**Exercise details**
Your task is to extract every line from the material below exactly.

········

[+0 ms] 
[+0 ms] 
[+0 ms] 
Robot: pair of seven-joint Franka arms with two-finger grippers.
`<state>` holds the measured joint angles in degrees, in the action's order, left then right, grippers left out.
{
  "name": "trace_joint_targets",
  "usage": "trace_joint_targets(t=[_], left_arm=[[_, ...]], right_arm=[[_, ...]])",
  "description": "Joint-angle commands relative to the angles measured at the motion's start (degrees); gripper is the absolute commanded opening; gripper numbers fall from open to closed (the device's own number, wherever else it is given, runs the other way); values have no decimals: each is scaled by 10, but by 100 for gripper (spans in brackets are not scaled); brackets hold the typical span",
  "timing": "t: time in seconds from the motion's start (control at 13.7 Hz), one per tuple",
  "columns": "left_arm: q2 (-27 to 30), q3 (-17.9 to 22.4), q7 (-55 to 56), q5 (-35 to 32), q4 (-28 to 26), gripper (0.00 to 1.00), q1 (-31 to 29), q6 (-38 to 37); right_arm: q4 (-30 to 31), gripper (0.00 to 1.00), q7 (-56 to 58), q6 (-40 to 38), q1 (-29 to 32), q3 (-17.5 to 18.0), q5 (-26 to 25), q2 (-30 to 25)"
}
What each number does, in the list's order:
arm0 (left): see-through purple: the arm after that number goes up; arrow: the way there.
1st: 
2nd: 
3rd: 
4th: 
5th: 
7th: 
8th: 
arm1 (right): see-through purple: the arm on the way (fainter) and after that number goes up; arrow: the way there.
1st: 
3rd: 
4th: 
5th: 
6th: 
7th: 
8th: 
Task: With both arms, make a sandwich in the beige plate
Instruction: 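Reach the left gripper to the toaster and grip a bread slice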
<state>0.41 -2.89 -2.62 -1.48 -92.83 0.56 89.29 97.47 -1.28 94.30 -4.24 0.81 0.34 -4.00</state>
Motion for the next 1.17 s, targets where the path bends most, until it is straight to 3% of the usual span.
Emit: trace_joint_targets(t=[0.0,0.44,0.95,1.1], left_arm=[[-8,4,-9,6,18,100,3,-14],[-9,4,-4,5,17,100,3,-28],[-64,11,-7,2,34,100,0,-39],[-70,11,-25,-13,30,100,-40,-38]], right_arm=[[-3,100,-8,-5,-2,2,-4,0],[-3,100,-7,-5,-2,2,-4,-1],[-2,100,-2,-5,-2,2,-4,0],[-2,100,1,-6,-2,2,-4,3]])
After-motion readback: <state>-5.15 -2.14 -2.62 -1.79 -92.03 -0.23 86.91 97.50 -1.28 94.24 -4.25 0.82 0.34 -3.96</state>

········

**Result**
[+0 ms] 
[+0 ms] 
[+0 ms] 
Robot: pair of seven-joint Franka arms with two-finger grippers.
`<state>` holds the measured joint angles in degrees, in the action's order, left then right, grippers left out.
{
  "name": "trace_joint_targets",
  "usage": "trace_joint_targets(t=[_], left_arm=[[_, ...]], right_arm=[[_, ...]])",
  "description": "Joint-angle commands relative to the angles measured at the motion's start (degrees); gripper is the absolute commanded opening; gripper numbers fall from open to closed (the device's own number, wherever else it is given, runs the other way); values have no decimals: each is scaled by 10, but by 100 for gripper (spans in brackets are not scaled); brackets hold the typical span",
  "timing": "t: time in seconds from the motion's start (control at 13.7 Hz), one per tuple",
  "columns": "left_arm: q2 (-27 to 30), q3 (-17.9 to 22.4), q7 (-55 to 56), q5 (-35 to 32), q4 (-28 to 26), gripper (0.00 to 1.00), q1 (-31 to 29), q6 (-38 to 37); right_arm: q4 (-30 to 31), gripper (0.00 to 1.00), q7 (-56 to 58), q6 (-40 to 38), q1 (-29 to 32), q3 (-17.5 to 18.0), q5 (-26 to 25), q2 (-30 to 25)"
}
What each number does, in the list's order:
arm0 (left): see-through purple: the arm after that number goes up; arrow: the way there.
1st: 
2nd: 
3rd: 
4th: 
5th: 
7th: 
8th: 
arm1 (right): see-through purple: the arm on the way (fainter) and after that number goes up; arrow: the way there.
1st: 
3rd: 
4th: 
5th: 
6th: 
7th: 
8th: 
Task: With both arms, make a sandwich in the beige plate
Instruction: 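Reach the left gripper to the toaster and grip a bread slice
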<state>0.41 -2.89 -2.62 -1.48 -92.83 0.56 89.29 97.47 -1.28 94.30 -4.24 0.81 0.34 -4.00</state>
Motion for the next 1.17 s, targets where the path bends most, until it is straight to 3% of the usual span.
Emit: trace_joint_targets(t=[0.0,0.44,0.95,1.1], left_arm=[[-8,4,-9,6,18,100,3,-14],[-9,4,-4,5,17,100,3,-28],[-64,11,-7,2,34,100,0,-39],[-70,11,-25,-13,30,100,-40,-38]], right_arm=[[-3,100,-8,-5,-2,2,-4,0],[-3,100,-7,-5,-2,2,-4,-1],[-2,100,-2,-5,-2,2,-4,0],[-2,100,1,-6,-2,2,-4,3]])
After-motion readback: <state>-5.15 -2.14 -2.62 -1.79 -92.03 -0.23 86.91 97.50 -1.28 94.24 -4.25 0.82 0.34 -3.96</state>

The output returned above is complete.